细胞和病毒活疫苗中支原体污染的荧光定量PCR检测方法的建立

摘要：

【背景】在生物学研究和生物制品生产中常受支原体污染困扰，传统检测方法如经典培养法耗时长、灵敏度低，而普通PCR法易受抑制剂干扰且无法定量，难以满足疫苗生产质控及科研试验中对快速精准检测的需求，【目的】通过建立一种覆盖范围广、特异性强、灵敏度高的通用型荧光定量PCR检测方法，为细胞培养物、病毒活疫苗及生物原料中支原体污染提供高效筛查工具。【方法】首先从SILVA数据库下载包含全部细菌、古菌和真菌的16S/18S rRNA参考序列的库文件SILVA_138.1_SSURef，经去冗余处理后筛选出181种/株已分类支原体的16S rRNA全长序列。

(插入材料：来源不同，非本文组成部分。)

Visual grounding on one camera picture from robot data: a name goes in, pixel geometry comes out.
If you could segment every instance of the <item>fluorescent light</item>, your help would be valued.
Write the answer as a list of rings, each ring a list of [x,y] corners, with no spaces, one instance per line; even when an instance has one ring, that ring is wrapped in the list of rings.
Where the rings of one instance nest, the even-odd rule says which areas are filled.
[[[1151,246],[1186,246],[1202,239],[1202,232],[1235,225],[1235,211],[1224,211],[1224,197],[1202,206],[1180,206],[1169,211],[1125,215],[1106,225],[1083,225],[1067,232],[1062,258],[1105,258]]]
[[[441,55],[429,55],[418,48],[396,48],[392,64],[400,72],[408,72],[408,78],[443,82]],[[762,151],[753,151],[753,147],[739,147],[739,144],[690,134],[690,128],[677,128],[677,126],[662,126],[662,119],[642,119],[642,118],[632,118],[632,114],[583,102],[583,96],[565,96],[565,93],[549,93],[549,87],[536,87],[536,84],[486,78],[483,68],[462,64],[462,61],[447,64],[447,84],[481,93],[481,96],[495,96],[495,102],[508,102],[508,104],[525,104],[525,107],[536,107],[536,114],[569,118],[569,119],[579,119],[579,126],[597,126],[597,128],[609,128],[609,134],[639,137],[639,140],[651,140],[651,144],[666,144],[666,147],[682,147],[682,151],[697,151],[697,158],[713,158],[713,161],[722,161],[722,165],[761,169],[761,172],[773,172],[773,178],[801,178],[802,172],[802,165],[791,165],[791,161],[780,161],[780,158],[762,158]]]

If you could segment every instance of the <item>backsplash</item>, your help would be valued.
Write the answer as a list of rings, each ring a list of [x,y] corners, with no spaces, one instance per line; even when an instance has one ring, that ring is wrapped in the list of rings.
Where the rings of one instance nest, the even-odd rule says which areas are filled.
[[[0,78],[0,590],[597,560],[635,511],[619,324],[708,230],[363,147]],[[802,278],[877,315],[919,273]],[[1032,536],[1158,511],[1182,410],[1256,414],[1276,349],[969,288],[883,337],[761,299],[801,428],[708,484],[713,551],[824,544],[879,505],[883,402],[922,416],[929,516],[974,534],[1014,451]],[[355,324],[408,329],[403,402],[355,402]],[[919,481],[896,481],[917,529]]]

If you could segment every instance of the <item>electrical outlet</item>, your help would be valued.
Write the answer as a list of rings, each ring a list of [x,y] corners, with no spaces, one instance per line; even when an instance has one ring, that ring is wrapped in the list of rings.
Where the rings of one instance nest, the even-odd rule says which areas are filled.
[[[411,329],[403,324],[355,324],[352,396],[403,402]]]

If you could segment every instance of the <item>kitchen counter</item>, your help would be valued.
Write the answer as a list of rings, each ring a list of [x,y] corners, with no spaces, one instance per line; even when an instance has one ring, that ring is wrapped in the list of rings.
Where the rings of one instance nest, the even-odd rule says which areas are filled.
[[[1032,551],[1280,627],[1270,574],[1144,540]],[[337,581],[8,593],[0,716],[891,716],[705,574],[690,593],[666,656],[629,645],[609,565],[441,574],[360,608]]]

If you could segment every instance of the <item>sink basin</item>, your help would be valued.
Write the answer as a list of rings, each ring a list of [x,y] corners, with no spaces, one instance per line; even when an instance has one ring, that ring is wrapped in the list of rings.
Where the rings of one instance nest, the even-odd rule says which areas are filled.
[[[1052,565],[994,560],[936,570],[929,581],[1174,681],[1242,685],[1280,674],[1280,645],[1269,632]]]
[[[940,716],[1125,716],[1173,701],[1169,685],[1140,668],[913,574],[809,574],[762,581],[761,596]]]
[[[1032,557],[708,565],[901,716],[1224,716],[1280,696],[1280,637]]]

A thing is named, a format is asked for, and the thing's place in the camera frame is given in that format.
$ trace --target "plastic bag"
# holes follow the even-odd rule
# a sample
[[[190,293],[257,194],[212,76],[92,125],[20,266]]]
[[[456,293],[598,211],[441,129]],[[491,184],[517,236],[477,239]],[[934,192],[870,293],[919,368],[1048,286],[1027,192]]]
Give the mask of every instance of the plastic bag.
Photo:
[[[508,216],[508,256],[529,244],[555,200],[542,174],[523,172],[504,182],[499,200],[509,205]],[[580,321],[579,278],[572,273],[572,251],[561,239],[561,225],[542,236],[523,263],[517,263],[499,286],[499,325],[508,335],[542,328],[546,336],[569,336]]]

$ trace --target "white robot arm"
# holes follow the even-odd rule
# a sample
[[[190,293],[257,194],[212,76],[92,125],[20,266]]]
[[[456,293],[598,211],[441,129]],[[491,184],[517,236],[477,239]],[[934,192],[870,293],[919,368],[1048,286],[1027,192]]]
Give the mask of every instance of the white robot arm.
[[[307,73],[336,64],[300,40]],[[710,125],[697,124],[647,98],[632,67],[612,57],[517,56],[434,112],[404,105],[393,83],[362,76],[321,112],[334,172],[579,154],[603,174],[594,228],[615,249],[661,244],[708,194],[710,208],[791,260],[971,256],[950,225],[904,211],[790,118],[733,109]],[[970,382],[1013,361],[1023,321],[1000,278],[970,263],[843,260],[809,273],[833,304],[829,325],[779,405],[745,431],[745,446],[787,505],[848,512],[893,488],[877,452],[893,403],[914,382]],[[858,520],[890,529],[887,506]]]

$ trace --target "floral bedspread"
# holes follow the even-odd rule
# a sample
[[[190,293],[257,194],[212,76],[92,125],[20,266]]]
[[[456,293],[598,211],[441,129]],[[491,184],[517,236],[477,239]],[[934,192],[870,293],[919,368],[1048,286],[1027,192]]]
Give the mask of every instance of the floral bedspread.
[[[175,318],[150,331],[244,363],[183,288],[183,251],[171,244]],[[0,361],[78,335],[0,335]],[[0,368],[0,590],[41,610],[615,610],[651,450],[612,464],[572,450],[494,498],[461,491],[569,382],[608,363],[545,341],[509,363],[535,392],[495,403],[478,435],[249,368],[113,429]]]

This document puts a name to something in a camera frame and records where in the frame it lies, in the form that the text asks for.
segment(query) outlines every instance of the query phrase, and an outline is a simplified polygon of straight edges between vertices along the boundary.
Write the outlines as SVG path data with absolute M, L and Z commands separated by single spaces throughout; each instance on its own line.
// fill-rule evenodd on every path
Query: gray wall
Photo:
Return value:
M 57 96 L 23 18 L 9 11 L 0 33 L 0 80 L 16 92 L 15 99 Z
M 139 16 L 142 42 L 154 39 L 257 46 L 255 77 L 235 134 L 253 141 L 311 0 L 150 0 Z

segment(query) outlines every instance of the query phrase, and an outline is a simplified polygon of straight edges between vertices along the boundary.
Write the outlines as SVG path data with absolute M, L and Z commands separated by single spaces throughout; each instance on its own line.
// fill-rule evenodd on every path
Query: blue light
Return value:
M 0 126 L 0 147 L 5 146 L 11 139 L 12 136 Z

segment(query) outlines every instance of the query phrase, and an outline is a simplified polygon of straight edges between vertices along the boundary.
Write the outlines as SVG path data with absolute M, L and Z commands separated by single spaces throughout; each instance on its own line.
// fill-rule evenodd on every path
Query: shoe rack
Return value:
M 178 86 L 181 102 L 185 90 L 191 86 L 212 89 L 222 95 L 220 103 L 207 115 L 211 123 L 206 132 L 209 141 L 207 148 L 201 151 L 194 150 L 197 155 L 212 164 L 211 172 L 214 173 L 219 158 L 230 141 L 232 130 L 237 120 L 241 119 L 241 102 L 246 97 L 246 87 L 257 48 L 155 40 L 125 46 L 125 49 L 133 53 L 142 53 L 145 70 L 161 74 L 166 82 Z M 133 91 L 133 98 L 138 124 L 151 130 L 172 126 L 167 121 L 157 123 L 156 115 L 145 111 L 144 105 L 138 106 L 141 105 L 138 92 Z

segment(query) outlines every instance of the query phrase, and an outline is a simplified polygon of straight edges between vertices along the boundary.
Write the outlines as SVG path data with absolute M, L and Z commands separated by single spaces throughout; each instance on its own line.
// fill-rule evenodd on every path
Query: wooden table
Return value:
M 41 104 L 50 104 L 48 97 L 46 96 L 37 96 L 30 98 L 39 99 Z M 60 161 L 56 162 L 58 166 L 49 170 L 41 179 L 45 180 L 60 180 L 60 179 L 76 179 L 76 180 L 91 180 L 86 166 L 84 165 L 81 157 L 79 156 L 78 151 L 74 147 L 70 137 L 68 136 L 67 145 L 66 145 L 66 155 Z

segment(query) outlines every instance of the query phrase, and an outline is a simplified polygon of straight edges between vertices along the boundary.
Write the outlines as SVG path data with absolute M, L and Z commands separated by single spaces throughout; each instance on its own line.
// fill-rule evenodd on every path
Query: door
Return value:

经过多序列比对确定V6—V8高变区为最佳检测靶点，通过Primer Premier 5.0设计引物及探针，最终筛选出3条引物及1条双淬灭探针，通过优化引物探针配比、反应退火温度建立支原体荧光定量PCR检测方法。方法验证包括：（1）引物探针验证：选取与细胞的支原体污染相关的11种支原体/甾原体（如鸭支原体、牛支原体、莱维德氏甾原体等）进行qPCR检测；（2）灵敏性试验：选取3种支原体（鸡毒支原体、鸡滑液囊支原体、猪肺炎支原体），经10倍梯度稀释后进行qPCR检测并绘制标准曲线；（3）特异性试验：选取常见4种细菌（沙门氏菌、产气荚膜梭菌、大肠杆菌、布鲁氏菌）和8种动物细胞（Marc145细胞、Vero细胞、CEF细胞等）进行qPCR检测；（4）重复性试验：取浓度为1.0×10⁸—1.0×10¹ copies/μL的鸡滑液囊支原体BHQ03株进行组内与组间重复性测试；（5）实际样本试验：对24批（种）动物病毒活疫苗（包括鸡、鸭、猪和犬用活疫苗）、20份8种细胞培养物样本以及8种毒种进行qPCR、普通PCR和经典培养法平行比对，以评价其实际应用效果。【结果】建立的qPCR支原体检测方法使用了3条引物和1条探针，采用两步法扩增程序，退火温度为56 ℃。采用本方法对引起细胞污染最常见的支原体/甾原体种类进行检测，结果均为阳性；特异性试验结果良好，对常见细菌和动物细胞检测结果均为阴性；重复性试验结果显示Ct值变异系数（CV）均小于2%，表明本方法稳定性好；灵敏度试验结果表明本方法检测鸡滑液囊支原体、鸡毒支原体和猪肺炎支原体最低均可检测到1—2 copies/μL；实际样本试验结果表明本研究建立的支原体qPCR检测方法与普通PCR、培养法有很好的一致性，且敏感性更高。【结论】建立的支原体通用qPCR检测方法，为细胞及病毒活疫苗中可能的支原体污染提供了一种准确可靠、且更加快捷的检测手段。

来源：《中国农业科学》